Hypnum curvifolium Hedwig, Spec. Musc. Frond. 285. 1801.

  • Stereodon curvifolius (Hedwig) Mitten

    Plants medium-sized to robust, procumbent to suberect, light green to yellow-green, generally regularly pinnately branched, 4--10 cm; branches to 1.5 cm, leafy stems 0.5--3 mm wide. Stems orange brown to reddish, hyalodermis absent, central strand weakly differentiated; pseudoparaphyllia foliose. Leaves of stem ovate, falcate-secund, 1.5--2.5 × 0.7--0.8 mm, narrowing to a relatively broad acumen, curving to the insertion, slightly decurrent, margins plane, sinuose to entire near base, gradually weakly toothed near apex; costa short and double; median leaf cells 70--80 × 4--5 µm, stouter at apex and at insertion where broader and pigmented, median cells sometimes projecting abaxially at distal end of cell, especially near apex; alar cells few, hyaline and enlarged, in 1--3 rows across base, delimited by smaller ovoid to triangular cells distally. Sexual condition dioicous; inner perichaetial leaves erect, lanceolate to subulate, tapering gradually to apex, somewhat plicate. Seta 2--4.5 cm, orange-yellow to brownish when mature. Capsule reddish brown, obovoid-cylindric, 2.5--3 mm excluding conic operculum, strongly curved, plicate when dry, annulus broad, 2-seriate, cilia of endostome 2--3, nodulose.
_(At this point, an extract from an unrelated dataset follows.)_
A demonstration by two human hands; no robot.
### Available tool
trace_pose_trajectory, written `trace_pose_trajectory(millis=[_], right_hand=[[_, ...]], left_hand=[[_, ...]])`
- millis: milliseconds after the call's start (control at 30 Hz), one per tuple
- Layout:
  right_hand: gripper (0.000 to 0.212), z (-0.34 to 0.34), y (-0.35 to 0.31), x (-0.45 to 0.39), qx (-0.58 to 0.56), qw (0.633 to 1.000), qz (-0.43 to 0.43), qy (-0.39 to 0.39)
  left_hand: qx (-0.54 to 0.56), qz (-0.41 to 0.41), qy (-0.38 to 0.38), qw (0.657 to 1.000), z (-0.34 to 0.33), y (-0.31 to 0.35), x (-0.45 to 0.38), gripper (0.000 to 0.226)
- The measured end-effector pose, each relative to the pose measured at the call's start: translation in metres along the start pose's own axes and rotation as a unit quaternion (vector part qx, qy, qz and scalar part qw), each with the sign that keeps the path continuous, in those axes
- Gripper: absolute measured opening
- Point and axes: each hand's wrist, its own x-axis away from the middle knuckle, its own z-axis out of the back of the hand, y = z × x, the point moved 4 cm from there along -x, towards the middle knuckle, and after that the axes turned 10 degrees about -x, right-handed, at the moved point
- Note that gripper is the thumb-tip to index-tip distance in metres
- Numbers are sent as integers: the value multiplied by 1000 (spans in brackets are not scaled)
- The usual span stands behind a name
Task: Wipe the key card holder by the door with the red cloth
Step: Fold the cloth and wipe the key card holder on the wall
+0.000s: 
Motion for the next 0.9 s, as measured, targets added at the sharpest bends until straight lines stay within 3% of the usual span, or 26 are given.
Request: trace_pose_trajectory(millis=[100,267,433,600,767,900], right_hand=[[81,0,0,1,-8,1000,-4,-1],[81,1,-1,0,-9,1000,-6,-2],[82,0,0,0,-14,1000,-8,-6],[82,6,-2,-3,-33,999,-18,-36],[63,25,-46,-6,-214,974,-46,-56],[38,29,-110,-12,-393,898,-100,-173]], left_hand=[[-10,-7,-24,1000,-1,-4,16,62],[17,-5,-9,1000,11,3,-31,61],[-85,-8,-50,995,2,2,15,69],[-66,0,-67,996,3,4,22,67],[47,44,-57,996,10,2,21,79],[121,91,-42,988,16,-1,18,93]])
    Sporophytes produced in summer; capsules mature July--Aug. Terrestrial or most commonly on decaying logs in woodland, also rock, occasionally in peatland; 0--2000 m; N.B., Nfld., N.S., Ont., P.E.I., Que.; Ala., Ark., Conn., Del., D.C., Ga., Ill., Ind., Iowa, Kans., Ky., La., Maine, Md., Mass., Mich., Minn., Miss., Mo., Nebr., N.H., N.J., N.Y., N.C., Ohio, Okla., Pa., R.I., S.C., Tenn., Tex., Vt., Va., W.Va., Wis.

    Hypnum curvifolium is an eastern North American endemic. It might be confused with H. lindbergii from which it differs in the more extensive and often decurrent alar region of H. lindbergii and the more plumose branching in H. curvifolium. In Hypnum lindbergii, the leaves are never as circinate as those of Hypnum curvifolium. The presence of an hyalodermis in H. lindbergii and its absence in H. curvifolium further separates these species.